What needs to be done |
I need the lines below from the one with "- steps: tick" down to the one with "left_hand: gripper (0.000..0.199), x" reproduced exactly, both ends included, and nothing else.

Source data |
>>>
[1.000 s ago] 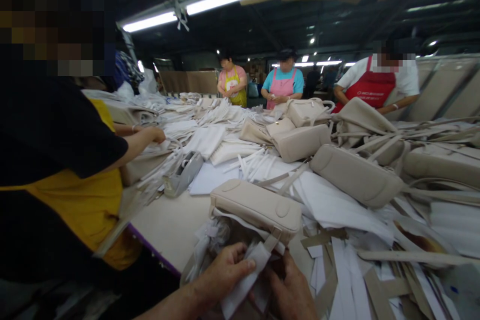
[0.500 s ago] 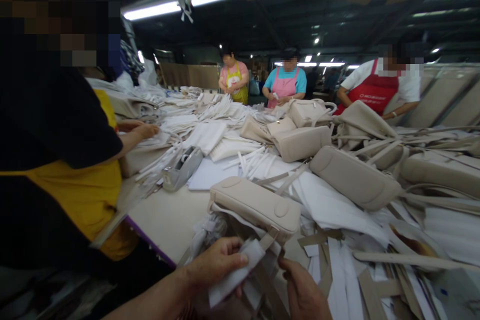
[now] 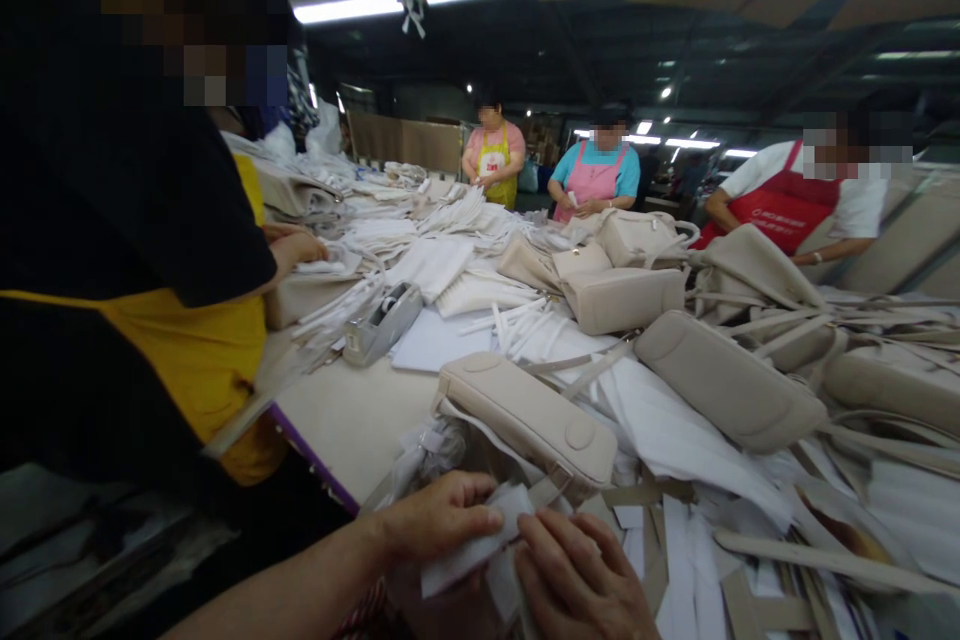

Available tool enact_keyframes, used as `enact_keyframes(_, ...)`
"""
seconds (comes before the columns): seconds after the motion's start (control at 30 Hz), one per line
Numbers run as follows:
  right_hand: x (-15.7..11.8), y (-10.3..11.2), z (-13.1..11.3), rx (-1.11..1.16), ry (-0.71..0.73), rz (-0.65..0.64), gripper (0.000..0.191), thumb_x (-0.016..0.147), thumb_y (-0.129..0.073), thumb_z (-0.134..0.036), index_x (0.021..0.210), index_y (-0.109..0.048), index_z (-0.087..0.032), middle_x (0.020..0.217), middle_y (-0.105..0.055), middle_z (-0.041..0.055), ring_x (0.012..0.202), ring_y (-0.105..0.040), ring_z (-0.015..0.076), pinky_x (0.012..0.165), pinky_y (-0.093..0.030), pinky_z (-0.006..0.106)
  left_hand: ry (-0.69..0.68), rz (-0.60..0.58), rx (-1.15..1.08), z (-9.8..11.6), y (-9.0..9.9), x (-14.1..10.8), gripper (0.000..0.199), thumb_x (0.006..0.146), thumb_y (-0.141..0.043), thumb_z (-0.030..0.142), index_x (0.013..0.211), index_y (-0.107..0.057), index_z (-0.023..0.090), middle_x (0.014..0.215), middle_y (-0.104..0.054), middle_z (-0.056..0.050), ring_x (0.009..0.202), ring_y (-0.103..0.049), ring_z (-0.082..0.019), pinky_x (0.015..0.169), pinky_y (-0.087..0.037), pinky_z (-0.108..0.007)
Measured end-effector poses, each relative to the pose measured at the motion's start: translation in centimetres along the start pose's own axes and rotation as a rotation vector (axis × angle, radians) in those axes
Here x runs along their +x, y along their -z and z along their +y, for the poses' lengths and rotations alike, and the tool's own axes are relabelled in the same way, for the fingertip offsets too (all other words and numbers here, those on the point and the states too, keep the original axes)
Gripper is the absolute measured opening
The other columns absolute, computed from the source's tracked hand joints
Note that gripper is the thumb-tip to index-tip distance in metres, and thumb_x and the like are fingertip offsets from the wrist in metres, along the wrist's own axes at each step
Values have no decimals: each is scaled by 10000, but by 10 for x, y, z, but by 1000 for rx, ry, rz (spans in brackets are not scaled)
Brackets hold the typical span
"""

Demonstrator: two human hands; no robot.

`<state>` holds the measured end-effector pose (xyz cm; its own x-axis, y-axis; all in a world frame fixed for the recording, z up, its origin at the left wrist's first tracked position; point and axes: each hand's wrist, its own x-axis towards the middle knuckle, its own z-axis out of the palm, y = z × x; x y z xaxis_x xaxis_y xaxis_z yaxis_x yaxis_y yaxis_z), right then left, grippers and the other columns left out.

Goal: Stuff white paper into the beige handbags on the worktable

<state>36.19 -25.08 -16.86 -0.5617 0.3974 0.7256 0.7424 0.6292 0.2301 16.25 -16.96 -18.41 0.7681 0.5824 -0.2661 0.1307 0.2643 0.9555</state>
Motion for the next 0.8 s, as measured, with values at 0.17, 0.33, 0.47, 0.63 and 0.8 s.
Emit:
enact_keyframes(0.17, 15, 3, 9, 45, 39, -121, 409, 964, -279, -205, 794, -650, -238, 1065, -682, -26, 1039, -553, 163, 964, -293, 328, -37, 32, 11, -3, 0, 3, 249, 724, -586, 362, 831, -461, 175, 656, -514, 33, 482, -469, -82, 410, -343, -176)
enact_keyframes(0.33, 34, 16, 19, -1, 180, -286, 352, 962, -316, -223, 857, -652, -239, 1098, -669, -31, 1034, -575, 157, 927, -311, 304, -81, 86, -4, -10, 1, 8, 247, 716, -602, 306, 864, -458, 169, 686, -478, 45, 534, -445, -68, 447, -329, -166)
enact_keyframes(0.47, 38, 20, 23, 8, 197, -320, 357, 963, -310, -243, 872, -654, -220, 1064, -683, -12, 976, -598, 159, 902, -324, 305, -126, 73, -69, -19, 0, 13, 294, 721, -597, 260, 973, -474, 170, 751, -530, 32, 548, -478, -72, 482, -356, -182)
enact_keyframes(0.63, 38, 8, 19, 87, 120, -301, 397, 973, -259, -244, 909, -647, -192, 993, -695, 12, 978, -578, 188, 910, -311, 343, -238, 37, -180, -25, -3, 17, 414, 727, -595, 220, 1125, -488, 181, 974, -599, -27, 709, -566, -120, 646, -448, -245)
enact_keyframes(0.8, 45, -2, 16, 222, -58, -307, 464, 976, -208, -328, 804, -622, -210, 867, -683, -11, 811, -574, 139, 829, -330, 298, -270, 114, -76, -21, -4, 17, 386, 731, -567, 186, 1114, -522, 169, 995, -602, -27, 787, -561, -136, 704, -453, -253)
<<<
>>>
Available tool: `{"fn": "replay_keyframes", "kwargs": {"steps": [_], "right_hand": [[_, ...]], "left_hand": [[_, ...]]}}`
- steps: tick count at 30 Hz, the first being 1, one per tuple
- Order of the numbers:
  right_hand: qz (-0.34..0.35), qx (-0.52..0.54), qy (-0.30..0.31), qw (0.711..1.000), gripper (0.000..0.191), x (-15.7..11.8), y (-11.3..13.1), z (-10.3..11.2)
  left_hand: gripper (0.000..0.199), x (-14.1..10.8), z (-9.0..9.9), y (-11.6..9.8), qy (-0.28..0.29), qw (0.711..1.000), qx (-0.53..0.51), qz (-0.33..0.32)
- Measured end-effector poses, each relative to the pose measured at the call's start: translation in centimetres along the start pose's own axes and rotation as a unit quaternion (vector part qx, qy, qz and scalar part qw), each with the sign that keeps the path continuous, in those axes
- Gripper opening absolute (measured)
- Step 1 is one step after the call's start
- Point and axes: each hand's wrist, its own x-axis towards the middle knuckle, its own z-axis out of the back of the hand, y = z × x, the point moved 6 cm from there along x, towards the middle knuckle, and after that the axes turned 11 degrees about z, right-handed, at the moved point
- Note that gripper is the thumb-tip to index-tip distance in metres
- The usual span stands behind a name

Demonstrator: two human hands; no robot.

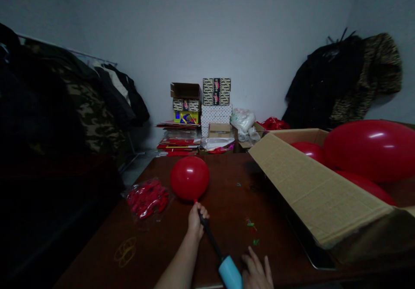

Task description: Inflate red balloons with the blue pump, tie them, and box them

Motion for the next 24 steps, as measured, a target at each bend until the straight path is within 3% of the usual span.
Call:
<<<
Output for this task |
- steps: tick count at 30 Hz, the first being 1, one per tuple
- Order of the numbers:
  right_hand: qz (-0.34..0.35), qx (-0.52..0.54), qy (-0.30..0.31), qw (0.711..1.000), gripper (0.000..0.191), x (-15.7..11.8), y (-11.3..13.1), z (-10.3..11.2)
  left_hand: gripper (0.000..0.199), x (-14.1..10.8), z (-9.0..9.9), y (-11.6..9.8), qy (-0.28..0.29), qw (0.711..1.000), qx (-0.53..0.51), qz (-0.33..0.32)

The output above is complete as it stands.